EXERCISE DIRECTIONS - Show me every line in the listing that has the word "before".

DATASET EXTRACT -
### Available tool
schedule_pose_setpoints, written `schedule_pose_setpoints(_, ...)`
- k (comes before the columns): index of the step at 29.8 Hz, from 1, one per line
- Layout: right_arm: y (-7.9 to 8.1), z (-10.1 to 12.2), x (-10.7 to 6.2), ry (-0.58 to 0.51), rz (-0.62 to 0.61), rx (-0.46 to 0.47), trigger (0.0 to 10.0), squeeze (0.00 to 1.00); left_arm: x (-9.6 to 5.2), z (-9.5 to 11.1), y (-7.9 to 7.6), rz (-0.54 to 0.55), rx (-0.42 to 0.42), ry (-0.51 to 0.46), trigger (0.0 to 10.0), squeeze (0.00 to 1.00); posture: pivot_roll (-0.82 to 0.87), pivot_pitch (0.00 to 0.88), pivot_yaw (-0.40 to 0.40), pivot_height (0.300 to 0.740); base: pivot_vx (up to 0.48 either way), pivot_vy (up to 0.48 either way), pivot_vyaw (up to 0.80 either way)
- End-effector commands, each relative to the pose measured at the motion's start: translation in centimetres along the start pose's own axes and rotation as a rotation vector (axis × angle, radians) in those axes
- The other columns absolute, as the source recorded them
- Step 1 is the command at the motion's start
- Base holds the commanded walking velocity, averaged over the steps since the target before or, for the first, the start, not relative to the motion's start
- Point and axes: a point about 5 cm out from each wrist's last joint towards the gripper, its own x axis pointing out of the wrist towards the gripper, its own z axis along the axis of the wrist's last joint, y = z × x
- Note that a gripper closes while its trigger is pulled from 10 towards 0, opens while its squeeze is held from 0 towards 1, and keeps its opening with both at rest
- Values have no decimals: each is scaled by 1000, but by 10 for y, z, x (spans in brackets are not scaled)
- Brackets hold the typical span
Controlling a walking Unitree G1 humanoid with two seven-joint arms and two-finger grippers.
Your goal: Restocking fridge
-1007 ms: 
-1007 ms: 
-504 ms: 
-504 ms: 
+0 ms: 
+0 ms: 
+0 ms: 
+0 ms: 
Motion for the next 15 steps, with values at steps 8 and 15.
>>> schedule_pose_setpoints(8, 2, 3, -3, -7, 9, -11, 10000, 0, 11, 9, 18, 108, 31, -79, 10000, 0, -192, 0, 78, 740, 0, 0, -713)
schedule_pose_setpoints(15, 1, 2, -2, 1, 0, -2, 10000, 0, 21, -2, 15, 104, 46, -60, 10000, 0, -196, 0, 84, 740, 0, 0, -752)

SOLVED EXERCISE -
- k (comes before the columns): index of the step at 29.8 Hz, from 1, one per line
- Base holds the commanded walking velocity, averaged over the steps since the target before or, for the first, the start, not relative to the motion's start

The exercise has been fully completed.